What to work on - Your answer must consist of every line from the data below that includes the word "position".

Dataset extract -
__________________________________________________
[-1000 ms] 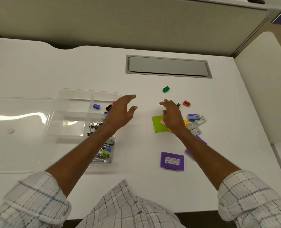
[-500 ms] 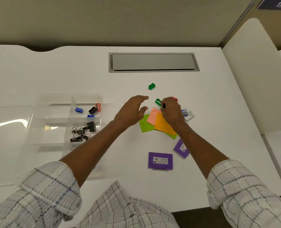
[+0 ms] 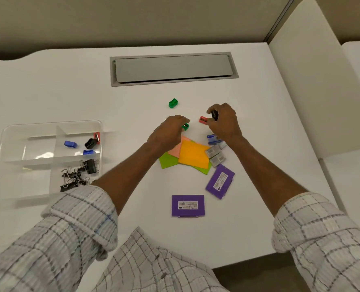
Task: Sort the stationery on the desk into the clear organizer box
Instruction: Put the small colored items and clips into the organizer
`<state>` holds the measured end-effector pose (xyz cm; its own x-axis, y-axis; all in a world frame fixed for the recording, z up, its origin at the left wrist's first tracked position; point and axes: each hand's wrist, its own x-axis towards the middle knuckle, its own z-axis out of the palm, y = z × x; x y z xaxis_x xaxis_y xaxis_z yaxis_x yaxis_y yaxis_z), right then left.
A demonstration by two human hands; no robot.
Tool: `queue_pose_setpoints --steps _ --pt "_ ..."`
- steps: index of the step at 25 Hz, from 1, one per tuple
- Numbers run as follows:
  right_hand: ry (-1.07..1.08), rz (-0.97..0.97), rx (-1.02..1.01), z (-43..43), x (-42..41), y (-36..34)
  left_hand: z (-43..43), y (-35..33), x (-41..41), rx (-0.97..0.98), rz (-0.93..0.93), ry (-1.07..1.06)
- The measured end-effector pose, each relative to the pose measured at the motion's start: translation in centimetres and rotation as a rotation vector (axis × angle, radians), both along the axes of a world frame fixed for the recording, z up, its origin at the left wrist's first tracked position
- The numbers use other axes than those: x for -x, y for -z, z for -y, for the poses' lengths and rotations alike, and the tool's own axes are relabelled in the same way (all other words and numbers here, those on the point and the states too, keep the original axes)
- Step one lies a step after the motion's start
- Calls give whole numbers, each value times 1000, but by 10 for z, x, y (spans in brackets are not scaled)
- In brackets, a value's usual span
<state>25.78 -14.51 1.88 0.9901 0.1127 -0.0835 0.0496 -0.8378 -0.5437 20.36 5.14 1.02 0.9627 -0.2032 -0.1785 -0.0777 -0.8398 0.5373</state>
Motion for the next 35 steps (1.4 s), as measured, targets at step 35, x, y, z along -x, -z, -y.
queue_pose_setpoints --steps 35 --pt "146 -1062 -1090 -233 83 -66 -195 -46 113 181 237 -572"
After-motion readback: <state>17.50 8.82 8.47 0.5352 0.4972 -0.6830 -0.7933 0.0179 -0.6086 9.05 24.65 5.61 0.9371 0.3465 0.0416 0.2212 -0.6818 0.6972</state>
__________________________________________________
Task response -
`<state>` holds the measured end-effector pose (xyz cm; its own x-axis, y-axis; all in a world frame fixed for the recording, z up, its origin at the left wrist's first tracked position; point and axes: each hand's wrist, its own x-axis towards the middle knuckle, its own z-axis out of the palm, y = z × x; x y z xaxis_x xaxis_y xaxis_z yaxis_x yaxis_y yaxis_z), right then left.
- The measured end-effector pose, each relative to the pose measured at the motion's start: translation in centimetres and rotation as a rotation vector (axis × angle, radians), both along the axes of a world frame fixed for the recording, z up, its origin at the left wrist's first tracked position

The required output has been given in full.